Рак учился в средней школе не то, что плохо, а очень и очень плохо. За всю свою, полную греха, жизнь он прочитал одну тонюсенькую книжку о Ленине, зачем-то шедшем в мороз по льду Финского залива, и написал не более двух страниц текста (в основном, в анкетах и в коротких приписках к протоколам его допросов о том, что «прочитано и верно»). Может быть, он еще что-нибудь где-нибудь писал, но хоть режь его, хоть топи, не помнил, где, что и зачем.
Определенных музыкальных предпочтений у него никогда не было. Слышал что-то наше и не наше на чужих магнитофонах, какие-то хрипы, скрипы, металлический скрежет, визг и дребезжание. Криво ухмылялся и прочувственно замирал во дворе, в своем или чужом, когда какой-нибудь его сверстник выносил гитару и ныл что-то о безответной любви, о зоне, ворах, марухах и чувихах, о подлых ментах и несгибаемой братве. Он любил сиплые голоса, хмурые взгляды, запах водки или винища из сплевывавших сквозь зубы оскаленных ртов, татуировки и вызывающую небрежность в одежде. Все это сливалось для него в один беззаботный, нищенский образ жизни, в котором важно было уметь крепко и безжалостно бить, не бояться угроз старших «пацанов», но и оказывать им ритуальное почтение, не стонать, не просить попусту, никому не доверять и всегда быть готовым схватить что-нибудь и тут же, даже не заметая следов, бежать сломя голову.
Однажды он с двумя хулиганистыми приятелями залез после какого-то Нового Года в детский сад и утащил мешок со сладостями, предназначенными детям на утренниках.

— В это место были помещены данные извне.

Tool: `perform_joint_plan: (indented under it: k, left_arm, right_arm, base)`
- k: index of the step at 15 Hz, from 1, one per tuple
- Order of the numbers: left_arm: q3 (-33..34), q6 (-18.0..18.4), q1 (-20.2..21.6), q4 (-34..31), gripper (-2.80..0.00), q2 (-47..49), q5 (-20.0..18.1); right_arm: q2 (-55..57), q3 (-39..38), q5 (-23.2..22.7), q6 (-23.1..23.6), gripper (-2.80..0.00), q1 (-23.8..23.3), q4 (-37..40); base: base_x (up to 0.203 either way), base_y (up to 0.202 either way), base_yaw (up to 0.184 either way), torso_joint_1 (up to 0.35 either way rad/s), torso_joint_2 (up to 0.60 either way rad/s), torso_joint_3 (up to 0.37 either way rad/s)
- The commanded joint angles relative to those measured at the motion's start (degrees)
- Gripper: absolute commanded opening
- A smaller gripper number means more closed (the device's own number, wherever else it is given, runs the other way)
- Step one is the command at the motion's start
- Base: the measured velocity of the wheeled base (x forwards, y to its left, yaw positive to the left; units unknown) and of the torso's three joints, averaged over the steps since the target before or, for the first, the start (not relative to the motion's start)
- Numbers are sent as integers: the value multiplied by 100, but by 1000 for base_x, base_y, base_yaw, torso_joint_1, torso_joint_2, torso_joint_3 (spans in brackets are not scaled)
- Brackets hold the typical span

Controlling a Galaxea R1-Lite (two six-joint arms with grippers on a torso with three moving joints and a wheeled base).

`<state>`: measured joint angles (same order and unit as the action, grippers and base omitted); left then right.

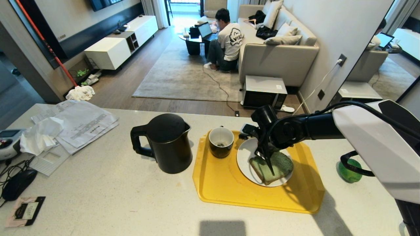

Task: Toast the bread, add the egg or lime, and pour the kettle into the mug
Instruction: Put the egg in the bowl

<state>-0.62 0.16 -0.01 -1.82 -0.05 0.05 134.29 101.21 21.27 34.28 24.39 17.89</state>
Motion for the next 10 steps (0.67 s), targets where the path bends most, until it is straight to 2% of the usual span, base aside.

Он впервые вкусил настоящих конфет, мандаринов и печенья. Мальчишки набивали рты сладостями и щедро раздаривали их во дворах. Их поймали, продержали день в милиции, дали по шее и поставили на учет. Но простили – дети все же! Голодные, почти беспризорные, одинокие. Однако мальчик Витя Раков запомнил на всю жизнь приторный вкус чужих подарков и даже понял, что, если их не взять самому, то никогда и не узнаешь, как живут другие дети в других семьях.
Один раз он попал с классом в театр. Шел спектакль о странных молодых женщинах, которых почему-то выселяли из большого и богатого дома, а они до слез переживали только за свой сад, не то вишневый, не то яблочный. Рак почти всю пьесу продремал, а когда очнулся, дал себе слово никогда больше не ловиться на обещания увидеть прекрасное в театре. Другое дело, найти тот сад и полакомиться фруктами. Тут он всецело разделял тоску героинь.
Летом мать отправляла его в костромскую деревню к дальним родственникам. Там было скучно, дети все считали его городским дурачком, переростком. Они смотрели на него с изумлением – вроде бы из столицы, а каков балбес! Там, в Москве, наверное, все такие. Он в одиночестве лазил по садам и воровал недозрелые яблоки, а потом сидел на берегу маленькой речушки, ручейном притоке Волги, и до боли в желудке грыз эту кислую и твердую зелень. Рак вспоминал о той пьесе и искренне удивлялся, какого дьявола героини жалели о своем дурацком саде.